• Problem statement: Count all lines holding "pairs" in the data below and say the number, nothing more.

• Records for this exercise:
+===+

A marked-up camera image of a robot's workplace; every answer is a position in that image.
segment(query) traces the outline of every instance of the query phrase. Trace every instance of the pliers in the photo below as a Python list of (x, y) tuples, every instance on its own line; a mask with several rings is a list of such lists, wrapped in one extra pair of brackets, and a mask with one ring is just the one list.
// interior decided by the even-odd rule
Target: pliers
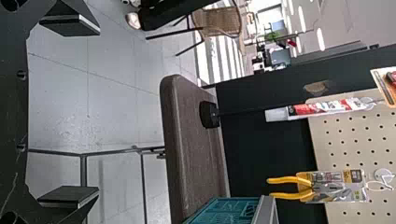
[(313, 197), (317, 194), (321, 193), (334, 193), (339, 190), (343, 190), (344, 187), (335, 183), (320, 183), (314, 184), (307, 179), (300, 178), (297, 176), (285, 176), (280, 178), (268, 178), (268, 184), (288, 184), (294, 183), (298, 185), (306, 186), (307, 189), (300, 191), (298, 193), (283, 193), (283, 192), (275, 192), (271, 193), (270, 196), (278, 199), (286, 199), (286, 200), (304, 200), (310, 197)]

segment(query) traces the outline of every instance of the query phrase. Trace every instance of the yellow pliers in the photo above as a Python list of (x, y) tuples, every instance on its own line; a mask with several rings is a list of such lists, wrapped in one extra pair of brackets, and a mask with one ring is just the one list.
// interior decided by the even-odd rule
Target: yellow pliers
[(298, 176), (285, 176), (280, 178), (268, 178), (268, 184), (298, 184), (298, 193), (271, 193), (270, 195), (278, 199), (310, 201), (317, 194), (343, 193), (344, 187), (337, 183), (318, 183), (313, 184), (310, 180)]
[(289, 183), (294, 183), (294, 184), (299, 184), (306, 186), (307, 189), (300, 191), (298, 193), (280, 193), (280, 192), (275, 192), (271, 193), (270, 196), (273, 196), (274, 198), (278, 199), (286, 199), (286, 200), (301, 200), (305, 198), (309, 198), (315, 195), (315, 192), (313, 190), (312, 182), (303, 179), (297, 176), (285, 176), (285, 177), (280, 177), (280, 178), (268, 178), (267, 179), (268, 184), (289, 184)]

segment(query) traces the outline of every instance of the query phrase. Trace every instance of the pegboard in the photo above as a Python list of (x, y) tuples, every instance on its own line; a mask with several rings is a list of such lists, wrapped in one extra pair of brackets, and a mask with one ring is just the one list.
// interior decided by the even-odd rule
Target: pegboard
[[(382, 96), (378, 89), (373, 89), (320, 97), (307, 102), (317, 103), (350, 97), (381, 99)], [(320, 171), (363, 169), (366, 175), (373, 176), (375, 170), (387, 168), (396, 173), (396, 109), (377, 105), (371, 111), (308, 120)], [(396, 191), (368, 191), (368, 195), (369, 203), (326, 204), (329, 223), (394, 223)]]

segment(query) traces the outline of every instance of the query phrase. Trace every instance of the caulk tube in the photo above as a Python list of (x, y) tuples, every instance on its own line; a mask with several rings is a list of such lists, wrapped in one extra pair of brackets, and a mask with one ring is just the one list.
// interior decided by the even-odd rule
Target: caulk tube
[(344, 100), (308, 105), (289, 105), (277, 109), (266, 110), (265, 120), (267, 122), (274, 122), (282, 120), (306, 119), (309, 117), (369, 110), (372, 108), (372, 104), (366, 104), (358, 98), (348, 98)]

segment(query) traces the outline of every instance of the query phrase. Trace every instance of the product package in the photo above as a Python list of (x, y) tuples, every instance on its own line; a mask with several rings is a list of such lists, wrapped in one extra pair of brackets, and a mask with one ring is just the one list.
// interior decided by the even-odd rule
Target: product package
[(369, 110), (372, 108), (372, 104), (364, 103), (362, 99), (349, 98), (337, 101), (321, 102), (317, 104), (290, 105), (277, 109), (266, 110), (265, 120), (267, 122), (274, 122), (282, 120), (306, 119), (309, 117)]
[[(340, 172), (301, 172), (297, 177), (312, 183), (314, 194), (303, 198), (303, 203), (367, 203), (366, 180), (363, 170), (344, 170)], [(299, 192), (309, 190), (298, 184)]]
[(396, 67), (373, 69), (371, 74), (388, 107), (396, 108)]

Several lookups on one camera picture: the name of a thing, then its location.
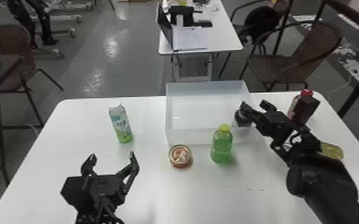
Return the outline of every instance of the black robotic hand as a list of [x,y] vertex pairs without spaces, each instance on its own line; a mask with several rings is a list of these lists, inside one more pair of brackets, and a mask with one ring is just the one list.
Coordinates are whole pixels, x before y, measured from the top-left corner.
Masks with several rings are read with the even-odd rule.
[[115,175],[98,176],[93,171],[97,158],[91,154],[81,166],[82,176],[66,179],[61,195],[78,211],[76,224],[124,224],[114,213],[125,202],[125,196],[139,172],[133,152],[130,152],[129,159],[131,163]]

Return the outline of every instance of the tin can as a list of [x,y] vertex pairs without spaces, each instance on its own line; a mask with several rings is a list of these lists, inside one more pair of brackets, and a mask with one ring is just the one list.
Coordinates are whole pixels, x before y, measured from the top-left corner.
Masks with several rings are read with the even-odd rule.
[[170,163],[176,168],[185,168],[192,162],[191,150],[186,145],[174,145],[168,152]]
[[118,141],[123,144],[131,142],[133,137],[124,106],[120,104],[117,107],[109,107],[109,115]]

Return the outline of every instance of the green bottle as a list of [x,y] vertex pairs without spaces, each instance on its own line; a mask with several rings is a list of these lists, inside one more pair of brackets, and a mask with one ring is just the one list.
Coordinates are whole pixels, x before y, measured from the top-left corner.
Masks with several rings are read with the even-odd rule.
[[213,135],[211,150],[212,160],[216,163],[228,163],[231,161],[231,148],[233,147],[233,134],[230,126],[223,124]]

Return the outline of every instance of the bottle label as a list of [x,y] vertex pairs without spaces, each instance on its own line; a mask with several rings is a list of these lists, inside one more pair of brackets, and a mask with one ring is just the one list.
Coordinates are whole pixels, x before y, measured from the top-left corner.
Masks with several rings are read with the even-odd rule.
[[130,135],[131,128],[129,127],[128,119],[125,114],[111,116],[113,127],[119,134]]

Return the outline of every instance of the chair backrest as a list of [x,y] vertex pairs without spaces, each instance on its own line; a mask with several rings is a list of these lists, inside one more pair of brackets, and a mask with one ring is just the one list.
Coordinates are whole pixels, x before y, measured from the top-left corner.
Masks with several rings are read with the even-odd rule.
[[336,26],[322,21],[314,23],[309,34],[289,58],[293,63],[311,60],[311,62],[299,66],[294,71],[298,73],[295,75],[306,79],[338,47],[341,40],[341,31]]
[[273,7],[260,6],[255,8],[245,18],[243,25],[248,28],[243,34],[245,36],[250,35],[255,43],[262,34],[273,31],[276,28],[281,18],[285,15],[288,5],[288,2],[278,0]]
[[0,25],[0,54],[20,55],[23,61],[2,84],[1,89],[19,89],[21,77],[28,80],[36,68],[27,30],[17,24]]

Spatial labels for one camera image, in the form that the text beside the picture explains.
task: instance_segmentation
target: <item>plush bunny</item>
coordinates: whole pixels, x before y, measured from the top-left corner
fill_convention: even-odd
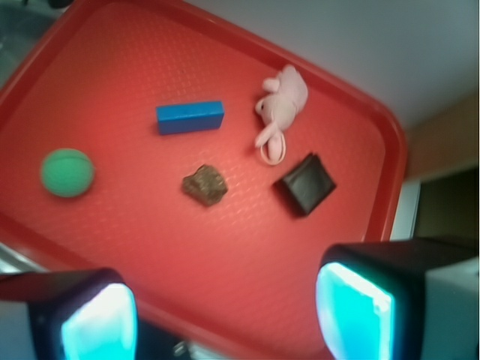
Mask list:
[[[270,165],[279,164],[287,151],[284,131],[305,106],[308,88],[300,73],[287,65],[275,78],[263,82],[263,89],[271,94],[256,103],[255,111],[262,116],[265,128],[255,139],[263,160]],[[267,144],[268,157],[263,152]]]

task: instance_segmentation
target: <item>blue rectangular block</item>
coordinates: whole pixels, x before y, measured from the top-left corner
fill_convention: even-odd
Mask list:
[[[160,134],[168,135],[218,129],[224,113],[221,101],[159,106],[158,130]]]

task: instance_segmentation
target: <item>black box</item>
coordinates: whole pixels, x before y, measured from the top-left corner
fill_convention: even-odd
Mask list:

+===+

• Worked solution: 5